* [Recorded information]
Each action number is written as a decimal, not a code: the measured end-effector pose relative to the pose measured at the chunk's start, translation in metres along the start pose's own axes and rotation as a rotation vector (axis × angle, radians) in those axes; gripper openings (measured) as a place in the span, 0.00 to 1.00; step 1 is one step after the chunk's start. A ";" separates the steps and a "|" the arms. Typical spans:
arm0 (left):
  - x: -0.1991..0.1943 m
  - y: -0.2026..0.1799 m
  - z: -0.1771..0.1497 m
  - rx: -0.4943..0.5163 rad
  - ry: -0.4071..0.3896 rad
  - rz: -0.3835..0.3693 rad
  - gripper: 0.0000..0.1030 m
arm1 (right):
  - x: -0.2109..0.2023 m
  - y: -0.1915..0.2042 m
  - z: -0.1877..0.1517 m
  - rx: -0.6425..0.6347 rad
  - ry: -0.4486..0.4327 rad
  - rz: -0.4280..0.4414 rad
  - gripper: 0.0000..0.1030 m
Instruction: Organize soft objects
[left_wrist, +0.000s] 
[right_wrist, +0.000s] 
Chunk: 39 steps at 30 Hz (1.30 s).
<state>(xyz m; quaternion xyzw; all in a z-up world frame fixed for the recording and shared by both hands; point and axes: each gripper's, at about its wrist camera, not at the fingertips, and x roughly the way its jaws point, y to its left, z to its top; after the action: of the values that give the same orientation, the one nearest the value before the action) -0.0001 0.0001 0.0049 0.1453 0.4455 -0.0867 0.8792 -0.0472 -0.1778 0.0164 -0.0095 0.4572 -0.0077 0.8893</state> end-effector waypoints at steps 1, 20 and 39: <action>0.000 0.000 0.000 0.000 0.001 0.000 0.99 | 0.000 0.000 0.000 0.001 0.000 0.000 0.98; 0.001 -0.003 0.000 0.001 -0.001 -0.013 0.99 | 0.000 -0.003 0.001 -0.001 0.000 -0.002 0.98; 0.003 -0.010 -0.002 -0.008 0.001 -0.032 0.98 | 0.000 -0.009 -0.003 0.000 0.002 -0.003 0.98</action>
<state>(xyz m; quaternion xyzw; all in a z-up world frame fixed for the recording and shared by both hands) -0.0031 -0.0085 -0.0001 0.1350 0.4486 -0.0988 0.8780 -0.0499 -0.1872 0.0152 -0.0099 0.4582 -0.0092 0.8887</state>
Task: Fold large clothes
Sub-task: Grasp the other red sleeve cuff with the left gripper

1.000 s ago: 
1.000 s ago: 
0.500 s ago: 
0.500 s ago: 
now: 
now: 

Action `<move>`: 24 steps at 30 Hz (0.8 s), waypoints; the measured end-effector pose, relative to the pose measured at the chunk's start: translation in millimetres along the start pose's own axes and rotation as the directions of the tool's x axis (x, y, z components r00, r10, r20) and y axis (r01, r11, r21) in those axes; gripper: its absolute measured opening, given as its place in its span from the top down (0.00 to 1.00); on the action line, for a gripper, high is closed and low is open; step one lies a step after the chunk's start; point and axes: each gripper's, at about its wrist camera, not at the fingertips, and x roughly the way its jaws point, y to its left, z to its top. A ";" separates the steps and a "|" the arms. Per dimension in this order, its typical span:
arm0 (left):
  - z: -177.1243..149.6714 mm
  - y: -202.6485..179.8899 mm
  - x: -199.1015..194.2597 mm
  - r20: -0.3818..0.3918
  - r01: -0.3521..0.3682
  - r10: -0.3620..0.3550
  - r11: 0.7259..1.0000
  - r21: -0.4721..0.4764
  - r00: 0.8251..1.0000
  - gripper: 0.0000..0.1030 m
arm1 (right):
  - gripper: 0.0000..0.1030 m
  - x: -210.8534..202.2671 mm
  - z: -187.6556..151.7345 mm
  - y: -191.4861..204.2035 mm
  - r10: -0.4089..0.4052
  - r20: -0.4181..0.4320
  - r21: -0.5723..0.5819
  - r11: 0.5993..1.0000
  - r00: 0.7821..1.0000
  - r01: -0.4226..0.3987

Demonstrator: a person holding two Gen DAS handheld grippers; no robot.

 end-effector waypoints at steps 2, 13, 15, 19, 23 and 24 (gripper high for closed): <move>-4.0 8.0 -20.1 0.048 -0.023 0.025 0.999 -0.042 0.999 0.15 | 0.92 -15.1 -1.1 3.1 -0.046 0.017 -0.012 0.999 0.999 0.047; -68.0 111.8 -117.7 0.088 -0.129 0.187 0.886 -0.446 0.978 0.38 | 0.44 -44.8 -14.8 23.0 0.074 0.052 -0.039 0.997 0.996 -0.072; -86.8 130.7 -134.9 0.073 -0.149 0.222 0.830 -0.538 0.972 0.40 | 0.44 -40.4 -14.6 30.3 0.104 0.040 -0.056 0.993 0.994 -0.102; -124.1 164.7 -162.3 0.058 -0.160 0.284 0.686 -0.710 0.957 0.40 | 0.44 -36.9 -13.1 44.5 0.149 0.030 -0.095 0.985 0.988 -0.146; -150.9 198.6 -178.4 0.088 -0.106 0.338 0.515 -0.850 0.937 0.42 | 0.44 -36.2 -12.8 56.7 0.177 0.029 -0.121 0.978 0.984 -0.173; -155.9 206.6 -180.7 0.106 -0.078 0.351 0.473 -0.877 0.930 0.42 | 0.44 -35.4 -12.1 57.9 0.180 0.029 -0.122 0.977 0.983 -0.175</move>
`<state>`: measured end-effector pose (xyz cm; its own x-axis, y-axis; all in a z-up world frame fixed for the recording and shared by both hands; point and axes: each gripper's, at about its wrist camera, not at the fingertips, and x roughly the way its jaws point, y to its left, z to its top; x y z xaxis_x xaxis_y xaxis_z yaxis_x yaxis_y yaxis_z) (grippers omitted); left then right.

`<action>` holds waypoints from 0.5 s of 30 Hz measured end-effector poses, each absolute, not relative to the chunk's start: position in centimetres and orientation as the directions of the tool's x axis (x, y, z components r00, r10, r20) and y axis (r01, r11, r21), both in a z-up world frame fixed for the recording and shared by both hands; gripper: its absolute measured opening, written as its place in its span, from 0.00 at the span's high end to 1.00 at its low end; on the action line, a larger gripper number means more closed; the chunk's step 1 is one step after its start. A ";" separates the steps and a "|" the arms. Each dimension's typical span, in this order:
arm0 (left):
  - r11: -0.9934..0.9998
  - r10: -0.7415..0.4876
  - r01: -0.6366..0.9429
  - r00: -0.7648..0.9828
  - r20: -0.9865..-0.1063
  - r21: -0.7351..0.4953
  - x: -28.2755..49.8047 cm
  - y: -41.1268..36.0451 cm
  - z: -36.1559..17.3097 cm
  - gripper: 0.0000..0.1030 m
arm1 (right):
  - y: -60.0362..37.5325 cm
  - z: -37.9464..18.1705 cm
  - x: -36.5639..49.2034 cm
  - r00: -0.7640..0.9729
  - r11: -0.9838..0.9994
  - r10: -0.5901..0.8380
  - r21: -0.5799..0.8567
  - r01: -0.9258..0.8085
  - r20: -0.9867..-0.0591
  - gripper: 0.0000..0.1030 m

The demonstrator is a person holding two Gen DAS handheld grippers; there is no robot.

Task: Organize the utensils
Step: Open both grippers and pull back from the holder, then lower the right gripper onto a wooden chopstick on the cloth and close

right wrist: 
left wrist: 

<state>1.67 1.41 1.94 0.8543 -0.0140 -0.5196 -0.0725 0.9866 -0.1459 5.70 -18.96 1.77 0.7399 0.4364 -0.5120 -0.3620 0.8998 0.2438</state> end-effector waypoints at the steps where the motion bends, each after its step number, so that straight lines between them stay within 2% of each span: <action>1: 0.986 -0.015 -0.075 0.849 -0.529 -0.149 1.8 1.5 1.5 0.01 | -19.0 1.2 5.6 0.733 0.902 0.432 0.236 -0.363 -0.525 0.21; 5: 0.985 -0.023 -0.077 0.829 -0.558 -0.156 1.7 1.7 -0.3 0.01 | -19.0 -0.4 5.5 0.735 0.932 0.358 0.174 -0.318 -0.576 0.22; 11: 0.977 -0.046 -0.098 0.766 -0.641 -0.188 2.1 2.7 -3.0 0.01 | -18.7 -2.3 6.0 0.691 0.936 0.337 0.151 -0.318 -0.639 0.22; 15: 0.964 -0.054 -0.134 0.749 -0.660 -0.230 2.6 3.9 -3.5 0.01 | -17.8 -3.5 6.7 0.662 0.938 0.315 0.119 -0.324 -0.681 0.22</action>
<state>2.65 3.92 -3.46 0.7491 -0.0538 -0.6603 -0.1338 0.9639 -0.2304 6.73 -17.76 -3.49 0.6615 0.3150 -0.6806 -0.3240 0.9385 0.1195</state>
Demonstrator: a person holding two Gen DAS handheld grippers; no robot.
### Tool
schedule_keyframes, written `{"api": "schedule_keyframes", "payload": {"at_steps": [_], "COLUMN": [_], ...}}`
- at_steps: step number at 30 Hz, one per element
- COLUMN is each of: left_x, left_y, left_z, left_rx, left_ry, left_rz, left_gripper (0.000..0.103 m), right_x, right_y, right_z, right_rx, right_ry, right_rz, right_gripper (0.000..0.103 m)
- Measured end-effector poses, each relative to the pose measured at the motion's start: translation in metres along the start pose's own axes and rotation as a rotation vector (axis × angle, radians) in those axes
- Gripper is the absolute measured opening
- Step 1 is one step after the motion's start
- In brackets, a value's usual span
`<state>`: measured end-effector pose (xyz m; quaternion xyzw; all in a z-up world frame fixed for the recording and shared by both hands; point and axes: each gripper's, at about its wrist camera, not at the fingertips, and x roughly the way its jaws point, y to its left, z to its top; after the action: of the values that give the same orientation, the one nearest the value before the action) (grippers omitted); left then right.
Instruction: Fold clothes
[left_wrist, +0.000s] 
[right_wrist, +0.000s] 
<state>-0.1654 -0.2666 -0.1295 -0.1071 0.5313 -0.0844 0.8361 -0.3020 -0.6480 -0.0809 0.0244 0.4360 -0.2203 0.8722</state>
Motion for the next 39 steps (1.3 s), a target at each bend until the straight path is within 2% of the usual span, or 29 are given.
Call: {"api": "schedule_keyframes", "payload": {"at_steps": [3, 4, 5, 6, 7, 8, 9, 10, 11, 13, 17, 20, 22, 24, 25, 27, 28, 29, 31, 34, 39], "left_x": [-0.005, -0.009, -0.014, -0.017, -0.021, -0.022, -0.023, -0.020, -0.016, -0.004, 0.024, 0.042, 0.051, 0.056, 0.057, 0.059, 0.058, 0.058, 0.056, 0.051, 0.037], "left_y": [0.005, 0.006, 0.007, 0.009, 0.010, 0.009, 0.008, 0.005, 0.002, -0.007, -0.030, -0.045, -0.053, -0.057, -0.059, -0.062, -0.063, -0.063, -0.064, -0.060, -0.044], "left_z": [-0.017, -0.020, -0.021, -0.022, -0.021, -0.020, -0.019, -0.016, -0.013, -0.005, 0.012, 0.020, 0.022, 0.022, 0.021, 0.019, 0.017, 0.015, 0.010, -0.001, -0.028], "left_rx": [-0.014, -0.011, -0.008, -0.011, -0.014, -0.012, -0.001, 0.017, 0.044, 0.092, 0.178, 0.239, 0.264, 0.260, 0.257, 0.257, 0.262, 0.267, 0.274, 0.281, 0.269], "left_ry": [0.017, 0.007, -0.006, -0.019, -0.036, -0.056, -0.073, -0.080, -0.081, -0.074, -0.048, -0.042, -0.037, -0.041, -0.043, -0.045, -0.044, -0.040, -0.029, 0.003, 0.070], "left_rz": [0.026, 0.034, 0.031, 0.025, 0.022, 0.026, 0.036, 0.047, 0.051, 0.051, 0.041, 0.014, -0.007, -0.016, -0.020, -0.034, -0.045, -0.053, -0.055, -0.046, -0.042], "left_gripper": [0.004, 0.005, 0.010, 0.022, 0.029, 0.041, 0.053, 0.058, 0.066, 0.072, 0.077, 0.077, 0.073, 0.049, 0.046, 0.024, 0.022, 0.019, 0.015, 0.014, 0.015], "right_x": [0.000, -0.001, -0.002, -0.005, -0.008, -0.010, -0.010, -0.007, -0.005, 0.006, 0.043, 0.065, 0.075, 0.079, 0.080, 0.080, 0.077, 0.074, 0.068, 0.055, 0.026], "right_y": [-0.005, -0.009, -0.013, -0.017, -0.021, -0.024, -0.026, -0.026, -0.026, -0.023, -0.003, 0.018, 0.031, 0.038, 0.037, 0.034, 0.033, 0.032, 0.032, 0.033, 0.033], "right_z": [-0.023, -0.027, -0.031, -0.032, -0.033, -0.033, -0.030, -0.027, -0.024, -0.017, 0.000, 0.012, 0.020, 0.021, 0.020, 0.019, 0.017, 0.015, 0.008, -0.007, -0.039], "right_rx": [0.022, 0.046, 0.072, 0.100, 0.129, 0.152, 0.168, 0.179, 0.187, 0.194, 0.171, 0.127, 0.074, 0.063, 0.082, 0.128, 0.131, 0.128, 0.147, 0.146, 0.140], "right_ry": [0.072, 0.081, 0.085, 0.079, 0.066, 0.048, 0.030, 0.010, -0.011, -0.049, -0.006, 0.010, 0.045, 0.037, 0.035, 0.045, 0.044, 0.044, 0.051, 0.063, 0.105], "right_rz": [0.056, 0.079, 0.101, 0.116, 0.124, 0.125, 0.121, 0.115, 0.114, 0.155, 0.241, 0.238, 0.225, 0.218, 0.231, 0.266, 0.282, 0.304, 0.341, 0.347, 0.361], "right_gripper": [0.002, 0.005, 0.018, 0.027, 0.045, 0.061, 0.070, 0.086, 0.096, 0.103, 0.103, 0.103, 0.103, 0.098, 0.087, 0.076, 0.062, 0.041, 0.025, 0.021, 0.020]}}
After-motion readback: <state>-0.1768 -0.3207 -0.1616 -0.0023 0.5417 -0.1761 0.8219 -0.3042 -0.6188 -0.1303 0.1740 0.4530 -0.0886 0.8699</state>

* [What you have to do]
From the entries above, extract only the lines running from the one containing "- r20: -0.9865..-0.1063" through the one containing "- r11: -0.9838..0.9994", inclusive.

* [Solved exercise]
  - r20: -0.9865..-0.1063
  - r21: -0.7351..0.4953
  - x: -28.2755..49.8047 cm
  - y: -41.1268..36.0451 cm
  - z: -36.1559..17.3097 cm
  - gripper: 0.0000..0.1030 m
arm1 (right):
  - y: -60.0362..37.5325 cm
  - z: -37.9464..18.1705 cm
  - x: -36.5639..49.2034 cm
  - r00: -0.7640..0.9729
  - r11: -0.9838..0.9994

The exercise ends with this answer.